Saturday, December 02, 2006

New Guest film worth your "Consideration" (HAHAHA I'M AN A&E EDITOR)

Hahahaha Ryan is going to be in Advanced Fiction Writing with me. Oh, man.

I'm determined to post more often. I nearly reached Achewood-like proportions of dead time between posts. Speaking of which, read Roast Beef's blog. KraftWerk Thanksgiving. Brilliant.

Here are some other things going on:

I have an opinion article due tomorrow. Not sure what it'll be about. Something crazy, I think.
I asked some of my professors for recommendation letters. And I have to write personal statements. If there's one thing I hate (talking about), it's myself.
Joe's play is less than a week away.
Meeting for UD Monologues tomorrow night. I'm one of the directors.
One more wave of papers before the semester is over. Blah.
Aaaaand I'm really tired.

Let me give you a quick review of the new movie For Your Consideration. I saw it with my parents, Joe and Teresa over the Thanksgiving break up in Action, Ohio.

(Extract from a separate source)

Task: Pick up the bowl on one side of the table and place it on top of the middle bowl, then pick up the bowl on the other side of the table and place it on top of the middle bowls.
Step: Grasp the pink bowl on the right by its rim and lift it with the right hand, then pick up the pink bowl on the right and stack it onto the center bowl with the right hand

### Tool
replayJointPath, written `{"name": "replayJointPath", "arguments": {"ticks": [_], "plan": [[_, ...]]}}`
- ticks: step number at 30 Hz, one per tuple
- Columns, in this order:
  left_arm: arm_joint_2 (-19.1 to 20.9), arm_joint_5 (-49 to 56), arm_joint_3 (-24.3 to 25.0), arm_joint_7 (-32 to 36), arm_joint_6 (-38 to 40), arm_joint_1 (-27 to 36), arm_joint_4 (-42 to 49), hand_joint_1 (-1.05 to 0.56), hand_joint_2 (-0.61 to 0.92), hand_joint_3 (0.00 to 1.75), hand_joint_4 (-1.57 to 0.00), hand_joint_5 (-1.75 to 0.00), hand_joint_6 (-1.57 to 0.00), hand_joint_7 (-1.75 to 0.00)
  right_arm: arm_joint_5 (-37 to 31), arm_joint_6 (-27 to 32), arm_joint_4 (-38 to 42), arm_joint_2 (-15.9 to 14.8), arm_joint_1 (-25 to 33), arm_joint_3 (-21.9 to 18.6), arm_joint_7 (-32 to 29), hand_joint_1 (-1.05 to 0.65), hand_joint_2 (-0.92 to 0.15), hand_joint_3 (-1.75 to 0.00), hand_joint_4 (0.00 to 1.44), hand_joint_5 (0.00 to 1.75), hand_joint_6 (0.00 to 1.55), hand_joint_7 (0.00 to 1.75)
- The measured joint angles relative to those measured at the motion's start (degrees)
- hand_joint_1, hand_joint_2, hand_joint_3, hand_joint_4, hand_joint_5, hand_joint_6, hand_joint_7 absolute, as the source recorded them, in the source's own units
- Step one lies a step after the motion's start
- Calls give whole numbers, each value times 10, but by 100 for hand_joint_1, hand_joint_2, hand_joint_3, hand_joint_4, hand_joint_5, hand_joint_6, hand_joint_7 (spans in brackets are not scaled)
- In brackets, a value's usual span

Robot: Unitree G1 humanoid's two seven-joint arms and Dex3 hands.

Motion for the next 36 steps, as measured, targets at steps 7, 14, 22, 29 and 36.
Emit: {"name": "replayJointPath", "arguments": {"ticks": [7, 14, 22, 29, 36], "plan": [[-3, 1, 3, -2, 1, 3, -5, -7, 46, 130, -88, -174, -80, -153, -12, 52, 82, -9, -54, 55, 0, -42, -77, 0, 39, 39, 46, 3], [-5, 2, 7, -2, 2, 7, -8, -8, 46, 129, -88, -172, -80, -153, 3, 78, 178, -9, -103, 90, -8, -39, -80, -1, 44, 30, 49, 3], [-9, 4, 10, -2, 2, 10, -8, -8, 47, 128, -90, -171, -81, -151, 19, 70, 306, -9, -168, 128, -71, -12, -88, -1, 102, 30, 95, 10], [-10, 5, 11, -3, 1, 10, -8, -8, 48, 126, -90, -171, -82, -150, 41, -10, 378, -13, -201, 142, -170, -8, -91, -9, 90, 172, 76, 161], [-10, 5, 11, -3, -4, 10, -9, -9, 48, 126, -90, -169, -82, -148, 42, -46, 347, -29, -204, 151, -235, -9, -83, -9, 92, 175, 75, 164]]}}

If you know the more recent Christopher Guest movies (Waiting for Guffman, A Mighty Wind and Best in Show), then you know the Guest style of filmmaking and sense of humor.

For Your Consideration, Guest's take on Hollywood period films and particularly the Oscars, is pretty well in line with those other movies. It chronicles the making of Home for Purim, about a Jewish family, and the Oscar buzz surrounding a few of the lead actors.

All the favorite actors are there: Catherine O'Hara is a middle-aged actress secretly dying for an Oscar; Harry Shearer is a vapid, smiley actor-turned-commercial-mascot-turned-actor; Eugene Levy is his pathetic, well-meaning agent; Christopher Guest is the airheaded director; John Michael Higgins (think Mentok the Mind-taker) is an overly confident publicist; Parker Posey is a young actress with a background in standup non-comedy (her one-woman show was No Penis Intended). But Jennifer Coolidge (Stifler's mom, that is) steals the show as the producer of the film. Coming off her role as a ditzy gold digger in Best in Show, Coolidge delivers the best single lines in the film ("It reminds me of my family. And I hate my family.").

While some of the familiar actors were relegated to smaller roles--particularly Michael Hitchcock and Don Lake as film reviewers and Bob Balaban and Michael McKean as the screenwriters--they were also very good. Balaban and McKean have their time to shine about halfway through the film, when marketing people and Guest as director start tampering with the script.

If you've seen all of the Guest movies, let me rank this one for you.

Waiting for Guffman - you really can't expect to beat this one. I like it a lot. It moves a little slowly, but it has the strongest, most ridiculous characters and songs.
For Your Consideration - nearly tied with
Best in Show - because they both have good characters but the jokes might be a little too subtle or smile-rather-than-laugh jokes.
A Mighty Wind - I just don't care for the Eugene Levy-Catherine O'Hara subplot too much. And last is
This Is Spinal Tap - although the problem might be that I haven't seen this in a long time.

Here's the bottom line: I think these movies are way, way funnier than anything Jack Black could turn out. And, judging from Elf and some other recent Will Farrell movies, I consider Guest's movies better because the plot is not painfully bad, nor is it used simply as a vehicle for jokes.

Grade: B+

Advantages: some hilarious jokes, great improvisation, good characters.

Disadvantages: no character quite reaches the Fred Willard, Catherine O'Hara, or Christopher Guest characters from Waiting for Guffman; doesn't use Willard, Balaban, McKean, or even Guest as much as I would like to see.

That's all for now. I promise to post again soon.